=== PROMPT ===
Going down the data below, set down exactly the line with "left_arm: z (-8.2" and each line after it through the line with "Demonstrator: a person"; no other lines.

=== SUPPLIED MATERIAL ===
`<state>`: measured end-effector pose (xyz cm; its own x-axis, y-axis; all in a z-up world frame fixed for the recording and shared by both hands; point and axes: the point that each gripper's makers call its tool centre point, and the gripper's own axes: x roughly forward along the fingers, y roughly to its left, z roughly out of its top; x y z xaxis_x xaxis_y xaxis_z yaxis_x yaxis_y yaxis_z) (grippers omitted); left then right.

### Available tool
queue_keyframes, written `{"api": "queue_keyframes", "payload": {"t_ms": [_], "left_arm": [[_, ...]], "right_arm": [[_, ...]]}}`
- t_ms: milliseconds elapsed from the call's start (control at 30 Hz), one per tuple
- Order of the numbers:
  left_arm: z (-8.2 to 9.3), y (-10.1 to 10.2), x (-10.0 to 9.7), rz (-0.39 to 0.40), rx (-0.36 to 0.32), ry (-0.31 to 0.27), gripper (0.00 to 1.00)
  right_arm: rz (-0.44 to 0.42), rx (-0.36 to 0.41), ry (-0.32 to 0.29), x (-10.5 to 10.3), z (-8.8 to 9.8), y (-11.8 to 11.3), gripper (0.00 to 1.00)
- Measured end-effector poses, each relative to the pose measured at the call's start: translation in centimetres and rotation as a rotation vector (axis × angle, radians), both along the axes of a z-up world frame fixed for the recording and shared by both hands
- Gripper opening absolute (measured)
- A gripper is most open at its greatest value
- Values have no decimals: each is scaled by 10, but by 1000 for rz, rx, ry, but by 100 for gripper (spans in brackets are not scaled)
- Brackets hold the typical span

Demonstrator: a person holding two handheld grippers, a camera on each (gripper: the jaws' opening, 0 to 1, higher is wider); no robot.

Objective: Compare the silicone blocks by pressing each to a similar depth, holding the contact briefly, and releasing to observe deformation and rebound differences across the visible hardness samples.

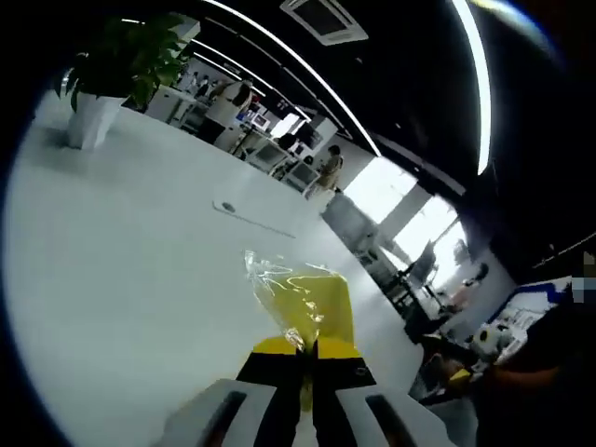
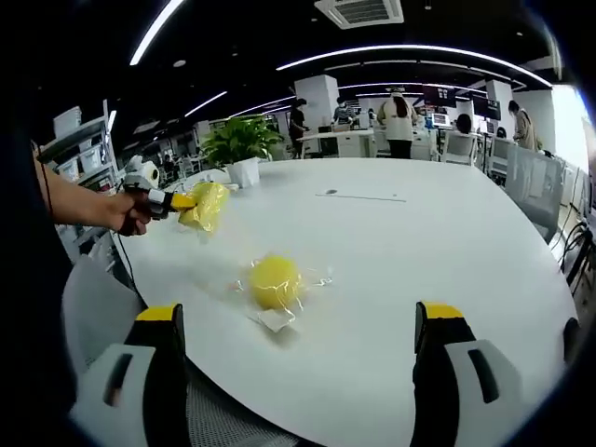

=== SOLUTION BELOW ===
  left_arm: z (-8.2 to 9.3), y (-10.1 to 10.2), x (-10.0 to 9.7), rz (-0.39 to 0.40), rx (-0.36 to 0.32), ry (-0.31 to 0.27), gripper (0.00 to 1.00)
  right_arm: rz (-0.44 to 0.42), rx (-0.36 to 0.41), ry (-0.32 to 0.29), x (-10.5 to 10.3), z (-8.8 to 9.8), y (-11.8 to 11.3), gripper (0.00 to 1.00)
- Measured end-effector poses, each relative to the pose measured at the call's start: translation in centimetres and rotation as a rotation vector (axis × angle, radians), both along the axes of a z-up world frame fixed for the recording and shared by both hands
- Gripper opening absolute (measured)
- A gripper is most open at its greatest value
- Values have no decimals: each is scaled by 10, but by 1000 for rz, rx, ry, but by 100 for gripper (spans in brackets are not scaled)
- Brackets hold the typical span

Demonstrator: a person holding two handheld grippers, a camera on each (gripper: the jaws' opening, 0 to 1, higher is wider); no robot.

With that, the exercise is done.